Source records
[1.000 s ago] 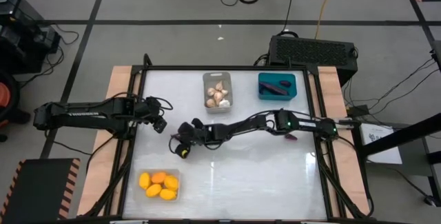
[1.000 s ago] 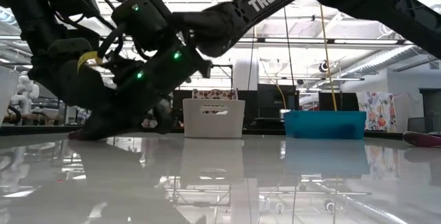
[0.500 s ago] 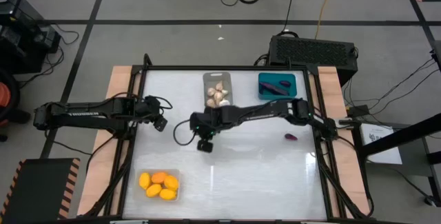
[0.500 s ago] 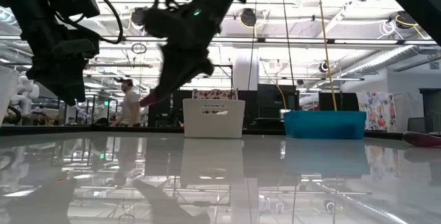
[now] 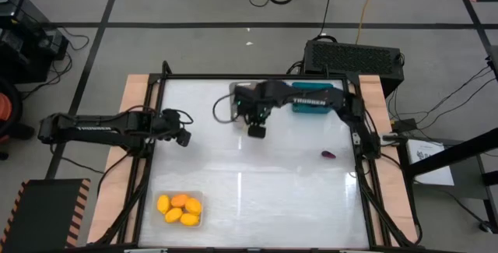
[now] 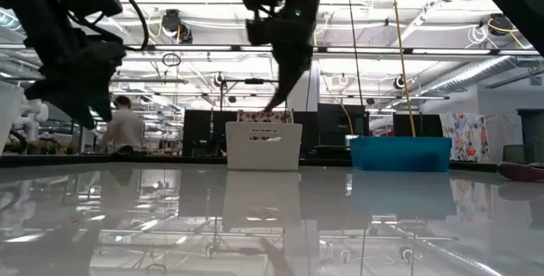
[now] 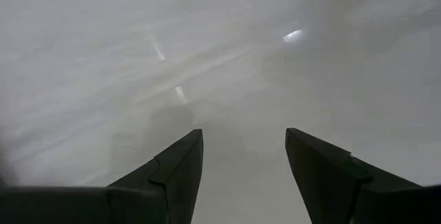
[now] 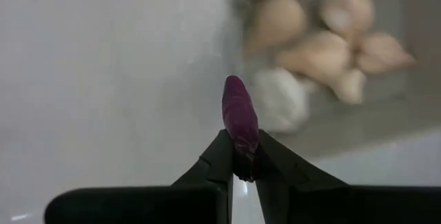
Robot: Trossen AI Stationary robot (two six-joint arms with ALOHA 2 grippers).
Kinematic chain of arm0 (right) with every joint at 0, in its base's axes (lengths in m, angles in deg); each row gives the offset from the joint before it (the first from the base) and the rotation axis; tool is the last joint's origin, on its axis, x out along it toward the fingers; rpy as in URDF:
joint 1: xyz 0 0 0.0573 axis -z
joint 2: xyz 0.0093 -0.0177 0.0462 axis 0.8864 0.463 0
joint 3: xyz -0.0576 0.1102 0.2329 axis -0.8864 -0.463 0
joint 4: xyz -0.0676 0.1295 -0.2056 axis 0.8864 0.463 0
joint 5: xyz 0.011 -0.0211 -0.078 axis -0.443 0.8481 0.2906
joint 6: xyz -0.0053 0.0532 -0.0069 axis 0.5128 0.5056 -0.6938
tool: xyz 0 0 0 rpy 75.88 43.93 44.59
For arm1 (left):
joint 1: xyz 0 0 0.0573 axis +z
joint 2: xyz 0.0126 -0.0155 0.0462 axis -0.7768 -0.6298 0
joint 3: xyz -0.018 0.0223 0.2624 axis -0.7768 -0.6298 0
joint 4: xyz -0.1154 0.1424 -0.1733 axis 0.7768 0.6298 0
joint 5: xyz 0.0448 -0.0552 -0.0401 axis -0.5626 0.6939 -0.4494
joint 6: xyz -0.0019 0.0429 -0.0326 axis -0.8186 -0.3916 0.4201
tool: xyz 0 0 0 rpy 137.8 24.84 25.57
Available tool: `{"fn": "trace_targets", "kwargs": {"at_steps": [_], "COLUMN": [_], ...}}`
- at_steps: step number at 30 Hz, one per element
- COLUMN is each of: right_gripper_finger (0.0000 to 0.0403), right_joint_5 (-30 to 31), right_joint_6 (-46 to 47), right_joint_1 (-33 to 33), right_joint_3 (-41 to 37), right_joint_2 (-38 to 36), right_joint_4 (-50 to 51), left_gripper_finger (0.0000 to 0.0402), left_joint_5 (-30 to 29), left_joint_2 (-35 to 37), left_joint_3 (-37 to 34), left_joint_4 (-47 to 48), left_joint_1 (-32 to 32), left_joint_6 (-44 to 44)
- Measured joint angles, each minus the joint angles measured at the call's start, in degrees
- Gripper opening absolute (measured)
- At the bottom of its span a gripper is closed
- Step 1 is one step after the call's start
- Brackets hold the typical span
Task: Sort produce into baskets
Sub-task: Put the egg plant into the blue bin
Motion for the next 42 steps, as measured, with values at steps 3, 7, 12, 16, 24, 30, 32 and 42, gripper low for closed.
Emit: {"fn": "trace_targets", "kwargs": {"at_steps": [3,7,12,16,24,30,32,42], "right_gripper_finger": [0.0035,0.0036,0.0036,0.0036,0.0036,0.0036,0.0039,0.0115], "right_joint_5": [0.0,0.0,0.0,0.2,0.4,0.6,0.6,0.5], "right_joint_6": [-2.3,-5.5,-6.5,-2.3,0.6,1.5,1.5,1.5], "right_joint_1": [3.0,7.7,15.8,21.7,28.3,30.5,30.8,30.8], "right_joint_3": [0.0,-0.3,-9.7,-21.9,-42.5,-51.9,-54.0,-56.2], "right_joint_2": [-1.1,-3.8,-10.9,-19.3,-33.1,-37.7,-37.8,-37.8], "right_joint_4": [2.4,5.7,3.9,-0.2,-10.5,-18.7,-19.6,-23.1], "left_gripper_finger": [0.0215,0.0215,0.0215,0.0215,0.0215,0.0215,0.0215,0.0215], "left_joint_5": [-0.2,-1.1,-2.5,-4.5,-17.1,-17.7,-16.9,-14.2], "left_joint_2": [0.0,0.0,-1.5,-4.6,-16.6,-28.2,-32.0,-46.5], "left_joint_3": [0.0,0.0,0.0,0.0,0.0,0.0,0.0,0.1], "left_joint_4": [-2.6,-5.0,-6.6,-8.9,-17.4,-30.4,-34.5,-55.4], "left_joint_1": [-2.6,-6.5,-12.1,-17.3,-23.5,-23.9,-23.9,-25.8], "left_joint_6": [2.7,7.1,13.6,17.4,25.2,25.9,25.9,25.6]}}
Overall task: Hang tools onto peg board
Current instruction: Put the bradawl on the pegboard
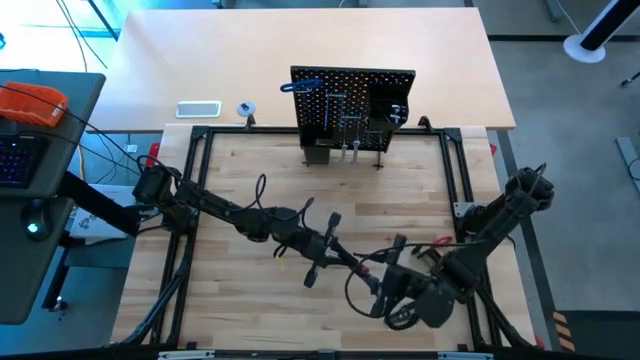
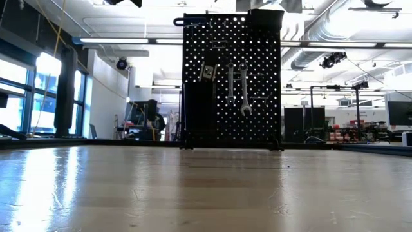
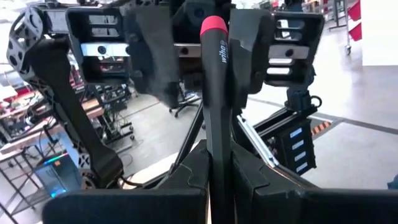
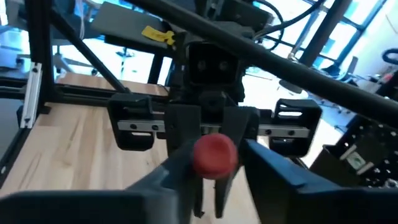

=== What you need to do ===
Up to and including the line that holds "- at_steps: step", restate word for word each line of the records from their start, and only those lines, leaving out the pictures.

=== Result of this exercise ===
[1.000 s ago] 
[1.000 s ago] 
[0.500 s ago] 
[0.500 s ago] 
[now] 
[now] 
[now] 
[now] 
Robot: Trossen AI Stationary robot (two six-joint arms with ALOHA 2 grippers).
Kinematic chain of arm0 (right) with every joint at 0, in its base's axes (lengths in m, angles in deg); each row gives the offset from the joint before it (the first from the base) and the rotation axis; tool is the last joint's origin, on its axis, x out along it toward the fingers; rpy as in URDF:
joint 1: xyz 0 0 0.0573 axis -z
joint 2: xyz 0.0093 -0.0177 0.0462 axis 0.8864 0.463 0
joint 3: xyz -0.0576 0.1102 0.2329 axis -0.8864 -0.463 0
joint 4: xyz -0.0676 0.1295 -0.2056 axis 0.8864 0.463 0
joint 5: xyz 0.011 -0.0211 -0.078 axis -0.443 0.8481 0.2906
joint 6: xyz -0.0053 0.0532 -0.0069 axis 0.5128 0.5056 -0.6938
tool: xyz 0 0 0 rpy 75.88 43.93 44.59
For arm1 (left):
joint 1: xyz 0 0 0.0573 axis +z
joint 2: xyz 0.0126 -0.0155 0.0462 axis -0.7768 -0.6298 0
joint 3: xyz -0.018 0.0223 0.2624 axis -0.7768 -0.6298 0
joint 4: xyz -0.1154 0.1424 -0.1733 axis 0.7768 0.6298 0
joint 5: xyz 0.0448 -0.0552 -0.0401 axis -0.5626 0.6939 -0.4494
joint 6: xyz -0.0019 0.0429 -0.0326 axis -0.8186 -0.3916 0.4201
tool: xyz 0 0 0 rpy 137.8 24.84 25.57
Available tool: `{"fn": "trace_targets", "kwargs": {"at_steps": [_], "COLUMN": [_], ...}}`
- at_steps: step number at 30 Hz, one per element

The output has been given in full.